Pierde toda su importancia en el mundo petrolero, toda vez que Maduro diluyó la Trinidad de Ministro, presidente de PDVSA y vicepresidente, y al nombrar a tres funcionarios disímiles y no alineados entre sí, recupera el control de la agenda energética.
– Margarita López Maya, historiadora y analista política
Le quitaron la chequera
En verdad, el único cambio significativo fue que a Rafael Ramírez le quitaron la chequera para pasársela a la tribu de los Chávez. El cambio en Salud respondió al clamor popular por la severa crisis del sector. Jaua nunca ha tenido demasiado poder, así que no me parece tan relevante su pase a las Comunas. Lo demás es pantalla. No hubo anuncios de medidas frente a la crisis económica y social. A Iris Valera la ratificaron en Prisiones. A los militares casi todos también. Las grandes tribus que controlan el poder y el dinero sólo rotaron: los Maduro-Flores, Chávez, Cabello, Ramírez, y los hermanitos Rodríguez, junto con los militares todos sobrevivieron, sólo que Ramírez, el más poderoso, quedó debilitado. No hubo nadie nuevo. Un régimen neopatrimonial consolidándose.
– Víctor Maldonado, politólogo
Ahora tendrá menos poder, menos recursos y menos autonomía
Ramírez fue destituido de tres cargos muy importantes. VP del área Económica, Ministro de Petróleo y Minería, y Presidente de PDVSA. En un país petrolero los dos últimos cargos son tal vez los más importantes y los de mayor autonomía. Como Canciller solo puede ejecutar la política exterior que, por atribución constitucional, corresponde decidirla al Presidente de la República. Ahora tendrá menos poder, menos recursos y presupuesto a disposición, y menos atribuciones y menos autonomía. Además las relaciones exteriores no son parte de su experticia y tendrá que lidiar con el clientelismo más sofisticado, ese que premia con una embajada o consulado a la nomenclatura del régimen.
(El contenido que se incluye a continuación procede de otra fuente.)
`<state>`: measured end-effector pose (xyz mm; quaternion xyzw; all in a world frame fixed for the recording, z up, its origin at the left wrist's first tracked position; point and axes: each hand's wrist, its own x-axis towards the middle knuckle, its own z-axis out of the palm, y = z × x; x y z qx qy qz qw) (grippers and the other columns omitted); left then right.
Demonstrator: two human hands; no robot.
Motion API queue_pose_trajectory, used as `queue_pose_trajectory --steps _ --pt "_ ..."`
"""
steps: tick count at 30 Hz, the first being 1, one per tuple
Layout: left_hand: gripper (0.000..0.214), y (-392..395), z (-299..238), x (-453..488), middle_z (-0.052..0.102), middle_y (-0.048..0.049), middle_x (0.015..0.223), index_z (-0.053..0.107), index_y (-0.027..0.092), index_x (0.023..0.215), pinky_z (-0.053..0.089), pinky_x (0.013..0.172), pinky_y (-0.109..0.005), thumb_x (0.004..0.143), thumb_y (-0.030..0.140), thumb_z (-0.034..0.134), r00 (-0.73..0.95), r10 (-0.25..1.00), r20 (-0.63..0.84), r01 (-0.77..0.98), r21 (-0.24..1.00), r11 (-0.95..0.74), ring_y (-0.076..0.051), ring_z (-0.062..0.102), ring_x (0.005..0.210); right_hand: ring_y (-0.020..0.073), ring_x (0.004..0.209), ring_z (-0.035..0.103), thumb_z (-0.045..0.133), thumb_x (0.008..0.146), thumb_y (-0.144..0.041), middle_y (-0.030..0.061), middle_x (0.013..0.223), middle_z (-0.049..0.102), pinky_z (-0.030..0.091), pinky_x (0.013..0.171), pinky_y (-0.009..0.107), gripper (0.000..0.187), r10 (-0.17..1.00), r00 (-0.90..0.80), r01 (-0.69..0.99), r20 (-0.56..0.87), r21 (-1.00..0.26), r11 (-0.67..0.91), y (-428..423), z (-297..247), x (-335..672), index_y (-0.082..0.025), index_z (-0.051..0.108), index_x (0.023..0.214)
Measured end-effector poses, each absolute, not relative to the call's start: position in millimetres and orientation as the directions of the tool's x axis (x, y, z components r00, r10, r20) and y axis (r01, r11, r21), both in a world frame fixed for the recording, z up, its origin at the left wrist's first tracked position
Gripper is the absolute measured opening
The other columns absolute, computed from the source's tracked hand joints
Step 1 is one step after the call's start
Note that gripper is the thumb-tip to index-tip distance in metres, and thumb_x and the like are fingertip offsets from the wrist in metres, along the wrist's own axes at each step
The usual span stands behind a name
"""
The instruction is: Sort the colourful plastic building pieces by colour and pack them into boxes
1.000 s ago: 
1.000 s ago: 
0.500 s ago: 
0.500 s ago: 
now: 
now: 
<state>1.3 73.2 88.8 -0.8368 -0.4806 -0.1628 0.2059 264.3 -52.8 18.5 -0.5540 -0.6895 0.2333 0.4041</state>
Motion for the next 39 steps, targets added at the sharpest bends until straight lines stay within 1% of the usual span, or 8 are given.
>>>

La Cancillería es tan poco importante para el régimen encabezado por Nicolás Maduro que el último titular lo ejercía “part time” compartiendo el tiempo con otro cargo que políticamente consideraban más relevante, el de “protector de Miranda”. Yo creo que la cadena de ayer, como corolario de la “crisis de gabinete” fue un acto en el que sacaron del ajedrez del poder a Rafael Ramírez. Y lo sacan al mejor estilo de Chávez: para otro cargo, más abstracto y de menor importancia, como esa VP de Soberanía Política.